2mの大きな存在が、小鬼を引き連れて荷車に向かっている! 上空からだからわかるのだが、それぞれのバグベアが4匹のゴブリンを引きつれ挟み撃ちをしようとしているのだ!
「あれが、バグベアですか。ピックルさんはみんなに出たと伝えやがりください。私はファンタズムで片方の注意を逸らしやがります」
そう言うとカナは後方にファンタズムで豪華な馬車の幻影を作った。
「来たか‥‥」
ピックルの敵襲の報を受け、リオンはオーラパワーをフィルト、忠司、ライカ、ピアレーチェ、ジルの武器にかける。
「予想通りだったか。カナの幻影のおかげで片方は時間が稼げるかもしれん」
「ええ。多少はこちらが有利かも知れません」
フィルトと忠司も武器を構え体制を整えた。シフールによる偵察と、事前に挟み撃ちを察知できた事、カナのファンタズムで時間を稼げた事が冒険者にとって追い風となる。バグベア達はタイミングが合わず、襲撃を躊躇していた。
「来ないならこっちからいくぞー!」
先制してラスターが2本の矢を同時に放つ。放たれた矢は1本がバグベアの胸に突き刺さった。ラスターの攻撃を受け、バグベア達は攻撃を開始した。
「鎧は着ていないようだね。じゃあ、ゴブリン君を相手しようか」
「そうね。こっちを受け持つわ」
ピアレーチェとライカは荷車を守りつつ、向かってくるゴブリンに的を絞った。
「‥‥行くぞ」
リオンはバグベアに右手のロングソードで切り掛かり、それを命中させる。さらに、左手でバグベアの腕を攻撃し、棍棒を叩き落した。続いてフィルトもバグベアの巨体に連撃を叩き込んだ。オーラパワーで威力の増した武器は、確実にバグベアの体を切り刻んでいく。そして、忠司の刀が、ジルのクルスソードがバグベアに深いダメージを与える。冒険者の的確な判断と連携は、僅かな時間でバグベアを重傷に追いやった。これは、恐るべき事である。結局、1分後に生き残っていたのはゴブリン1匹のみであった。
「あっちからも来たよ!」
数分後、カナの幻影に惑わされていたもう片方のバグベア達が向かって来る。しかし、その時すでに戦闘は終了し、冒険者達は迎撃態勢を整えていた。
「僕だってやれるんだ! 前みたいにはいかないぞ!」
「ピックルさん! 危ないです!」
忠司の忠告を聞かず、ピックルがバグベアに向かって突き進んだ。ダガーで4倍の身長のバグベアの胸を突き刺す。僅かなダメージしか与えることが出来ないと知りながらも‥‥。
「邪魔だ! どけ!」
リオンがピックルを怒鳴りつけて張り倒す。なるべくなら守ってやりたいが、バグベア相手でそんな余裕も無い。そこへ、ジルのコアギュレイトがバグベアに掛かった。呪縛で動けないバグベアへ、ラスターの放った矢が急所へ命中。動けないバグベアは悲鳴だけで苦痛を表現する。
「数がいてもそれでは私達に勝てません」
「相手が悪かったわね! ゴブリン君!」
ライカとピアレーチェは2人で4匹のゴブリンを相手にしていた。手数で劣るものの、ライカが攻撃を防ぎ、ピアレーチェのメイスで確実にゴブリンの体力を消耗させていく。
「略奪など許しません! 天誅です!」
忠司の振った刀がバグベアの頭を体から切り離した。残ったゴブリンも瞬く間に掃討されていく。

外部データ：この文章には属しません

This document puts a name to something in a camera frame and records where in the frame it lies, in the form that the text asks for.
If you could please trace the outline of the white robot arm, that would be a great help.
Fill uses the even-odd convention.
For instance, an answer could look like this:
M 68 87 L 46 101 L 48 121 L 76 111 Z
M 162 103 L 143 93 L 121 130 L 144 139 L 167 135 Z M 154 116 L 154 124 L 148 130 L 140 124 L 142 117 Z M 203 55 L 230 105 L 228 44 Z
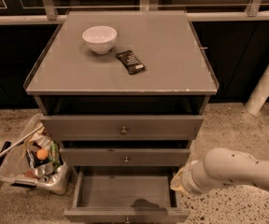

結局、この戦闘で大きな怪我を負った者はいなかった。僅かに攻撃を受けたライカとリオンがリカバーで傷を癒す。
「はぁ‥‥やっぱり、僕は非力だな‥‥」
「そんな事はないよ! ピックル君の頑張りは見習わなくっちゃ! でもひとりは大変。難関はみんなで一緒に乗り越えよう!」
「そう。向かい風の中でも目を開けていられるもの、それが勇気なんだ!」
ピックルは戦いで何も出来なかった事を後悔するが、ピアレーチェとラスターが励ます。
「ピックルさんには、ピックルさんにしか出来ない事があります。今はわからないかも知れませんが‥‥何時かわかってもらえると思います」
忠司もピックルに微笑みかけた。
*
強敵の襲撃を退け、冒険者達は貴族の屋敷へと荷車を届けることができた。
「‥‥おい! あれはまだか!」
荷車からガチョウを降ろし、屋敷の衛兵に受け渡す。だが、準備が整っていないらしく、しばらく外で待たされた。正門では、他の冒険者が違う荷物を降ろしている。
「ゴメーン! 遅くなっちゃった」
メイド服を着た女性が片方のグローブを持ってきて衛兵に渡した。
「待たせたな。では、当家が契約しているという印を見せよ」
「‥‥これだな」
リオンが右手のグローブを見せると、衛兵も同じグローブの左手を見せる。
「確かに、当家が契約している由緒正しきガチョウだ。運搬、ご苦労であった!」
ようやく、荷の受け渡しが完了して冒険は無事成功となった。
「よろしければ、是非パーティーへ御越しいただけませんか?」
「本当ですか! ぜひ、参加いたします!」
冒険者を労う為、屋敷ではパーティーが準備されていた。ライカもパーティーの誘いに喜びの表情を見せる。
『かんぱーい!』
用意されたジンジャー・エールで乾杯。ガチョウのローストと生姜入りのパンも運ばれてきた。
パーティーには他に14人の冒険者も招かれている。
「立場や種族が違っても、おなじ勇気を抱いたオイラ達は仲間だよ!」
「うん、ありがとう!」
冒険が終わり、ラスターはピックルに握手を求めた。皆、同じ危険に立ち向かった仲間である。また、いつか顔を揃えることができる事を願って手を強く握り締める。
「私も負けていられません。あれから、練習した成果をお聞きやがりください」
冒険者による竪琴の演奏が披露されて盛り上がっている中、カナも負けじと横笛を披露した。
その演奏に耳を傾ける者、歌う者、踊る者。
こうして、楽しい時間が過ぎていく。
冒険者達は次の冒険へ向けて英気を養い、キャメロットへと戻るのであった。